Na sequência, a presidente do Instituto Brasileiro de Ciências Criminais (IBCCRIM), Marina Coelho Araújo, sugeriu medidas para reduzir a violência policial, como a criação de um canal de denúncias que tenha credibilidade, o respeito à inviolabilidade do domicílio e a proibição de operações policiais próximas das escolas.
 

Parlamentar
O deputado estadual Waldeck Carneiro (PT-RJ) afirmou que é preciso desenvolver propostas concretas e efetivas para a elaboração de um plano estadual de combate à violência. Na sua avaliação, é preciso considerar o grande potencial criativo e empreendedor dessas comunidades, que demonstraram durante a pandemia a existência de uma rede de solidariedade para suprir a ausência do poder público.
 

Conectas Direitos Humanos
Para Gabriel de Carvalho Sampaio, da Conectas Direitos Humanos, existe uma desvalorização da vida e dos domicílios das pessoas negras, o que considera parte de um legado das elites escravocratas na formação da nação. Além disso, para ele, faltam respostas na apuração de crimes violentos, que “muitas vezes se dão por uma arquitetura normativa que precisa ser reavaliada, como a falta da perícia independente e do controle interno e externo”.

IDDD
Representando o Instituto de Defesa do Direito de Defesa, Hugo Leonardo questionou algumas abordagens policiais, como as que se dão pelo alto, por helicópteros blindados, diante da complexidade de avaliar se são respeitados, por exemplo, os artigos 240 e 244 do Código do Processo Penal, que tratam de busca domiciliar e pessoal.
 

Fórum de Manguinhos
As representantes do Fórum de Manguinhos (RJ) Ariana Kelly dos Santos e Rachel Barros de Oliveira reforçaram que proteger a vida é função do Estado. Ariana apresentou dados da ONG Justiça Global, os quais apontam que, logo após a liminar da ADPF 635, houve redução de 70% no número de mortos e 50% no de feridos por tiroteio nas favelas do Rio.

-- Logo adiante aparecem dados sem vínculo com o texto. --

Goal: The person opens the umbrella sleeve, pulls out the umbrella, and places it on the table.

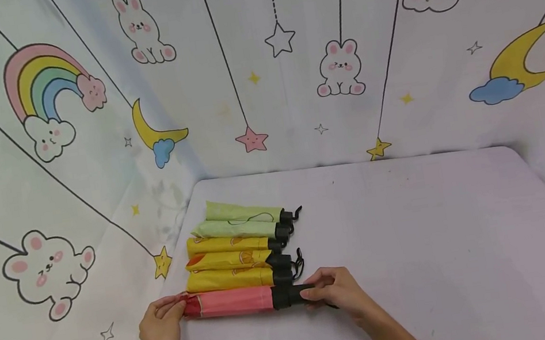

Rachel denunciou que a determinação feita pela ADPF 635 é “cotidianamente desrespeitada” e pediu que, por não haver um trabalho de investigação das ações policiais, as falas dos moradores das favelas não sejam desqualificadas. Ela ainda afirmou que os dados da saúde são valiosos para mensurar os efeitos da violência e da letalidade policial. Com informações da assessoria de imprensa do STF.